Poi c'è la geografia: da più di un secolo i criteri storicistici in pittura sono ancora alla storia delle varie reputazioni nazionali. In pittura, molto più che in letteratura, la geografia è destino. Un'impresa moderna è, per definizione, internazionale; e la pittura sembrerebbe, quanto a internazionalità, relativamente avvantaggiata: a differenza della letteratura, non ha barriere linguistiche. In realtà i fatti hanno dimostralo che in letteratura - e in architettura, e in musica - è molto più facile eludere i pregiudizi legati alla provenienza nazionale. Il modo comune di giudicare (e la fama dei singoli pittori) appare fermamente legato alla reputazione del paese d'origine. Il fatto che Guccione sia un pittore italiano (più esattamente, siciliano) aiuta certamente a capire perché il suo lavoro sia relativamente negletto all'estero. Se la pittura italiana del ventesimo secolo viene definita come una delle provincie dell’arte - in contrapposizione alla Francia, agli USA e ultimamente alla Germania – ciò significa che all'artista italiano toccherebbe di illustrare una qualche idea che confermi l’ambito e l'importanza concesse a un pittore di tale nazionalità.

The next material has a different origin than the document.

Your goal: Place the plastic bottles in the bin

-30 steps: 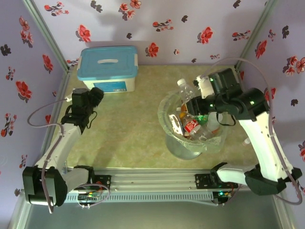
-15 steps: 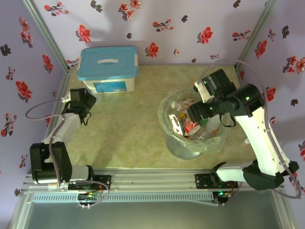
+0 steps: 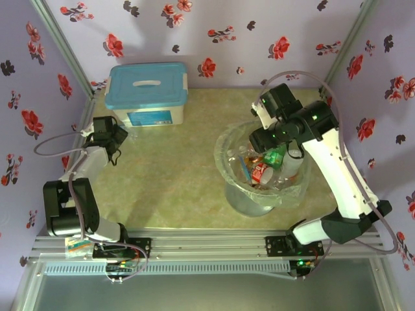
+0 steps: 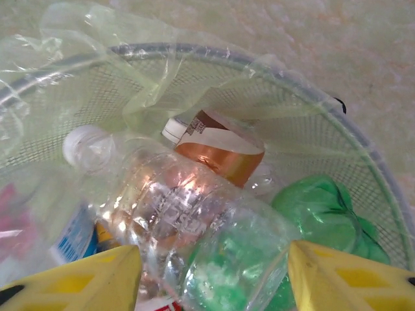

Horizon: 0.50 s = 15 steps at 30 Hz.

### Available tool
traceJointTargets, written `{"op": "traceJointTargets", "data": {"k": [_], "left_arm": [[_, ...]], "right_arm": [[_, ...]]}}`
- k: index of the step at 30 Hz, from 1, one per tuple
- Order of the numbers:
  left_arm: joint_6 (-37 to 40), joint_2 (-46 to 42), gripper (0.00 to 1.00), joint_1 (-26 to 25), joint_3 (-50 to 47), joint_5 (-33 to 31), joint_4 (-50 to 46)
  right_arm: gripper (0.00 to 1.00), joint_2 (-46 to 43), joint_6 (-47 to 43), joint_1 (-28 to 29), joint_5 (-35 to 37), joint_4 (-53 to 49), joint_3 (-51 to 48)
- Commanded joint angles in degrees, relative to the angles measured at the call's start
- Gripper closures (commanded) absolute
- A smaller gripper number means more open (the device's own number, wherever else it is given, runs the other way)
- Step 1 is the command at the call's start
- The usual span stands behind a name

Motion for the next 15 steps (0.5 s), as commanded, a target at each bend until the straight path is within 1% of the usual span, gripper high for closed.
{"op": "traceJointTargets", "data": {"k": [1,4,6,9,15], "left_arm": [[-0.39,1.45,0.16,0.99,1.54,-1.93,0.46],[-3.10,3.27,0.15,1.57,1.62,-1.96,2.08],[-5.30,5.45,0.15,1.85,2.33,-1.67,2.86],[-8.53,9.80,0.14,2.45,4.68,1.36,3.49],[-12.97,17.84,0.14,2.49,9.71,4.64,4.94]], "right_arm": [[0.35,-2.00,-0.01,0.25,-0.25,1.29,2.27],[0.29,-4.98,1.12,0.25,0.16,5.19,3.48],[0.27,-7.47,1.68,0.21,-0.66,9.21,1.77],[0.26,-10.34,2.28,0.17,-1.11,13.58,-0.87],[0.26,-12.34,2.41,-0.10,0.94,13.21,-3.30]]}}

Pensando a Guccione come straniera sono cosciente, molto più cosciente di quanto vorrei, del fatto che il suo lavoro non suscita fuori d'Italia l'interesse che merita. E anche quando l'interesse si concentra sull’Italia come nella recente esposizione londinese <<Italian: Art in the 20th Century>>, la palese assenza di sicurezza riguardo ai veri risultati della pittura italiana è sembrata ratificare i criteri di fabbricazione delle genealogie da parte dei produttori del gusto e dei mediatori di celebrità stranieri. Balla, Boccioni, Sironi, Morandi, al sicuro per sempre e con le loro quotazioni in continuo aumento, c'erano tutti. Ma l'esclusione di Guccione è stata addirittura scandalosa in una rassegna che avrebbe dovuto rappresentare (e che per gli ultimi dieci o venti anni lo ha anche fatto) il meglio della pittura italiana di questo secolo. Quest'ultimo decennio è stato trattato come il decennio che ha prodotto Francesco Clemente, Sandro Chia, Enzo Cucchi e Mimmo Paladino, i grandi viaggiatori d’oggi, che sono stati inclusi. La lentezza con cui un lavoro fondato su un rapporto non-cinico col passato procede per ottenere il riconoscimento che merita, potrebbe ora diventare la regola. Ma nelle attuali circostanze di produzione e diffusione della pittura, per un pittore sembra quasi una necessaria forma di decoro non esser premiato con una fama prematura e avere una carriera che richiede il suo tempo.
I quadri di Guccione belli, solenni, appassionati hanno un vigore contemplativo che rende difficile considerarli semplicemente rilevanti. Quando saranno concluse tutte le rassegne, costruite le scuole, ratificate le clamorose transazioni di influenza, queste opere continueranno a parlare nel loro registro necessario di interiorità, di singolarità di amore per la pittura stessa.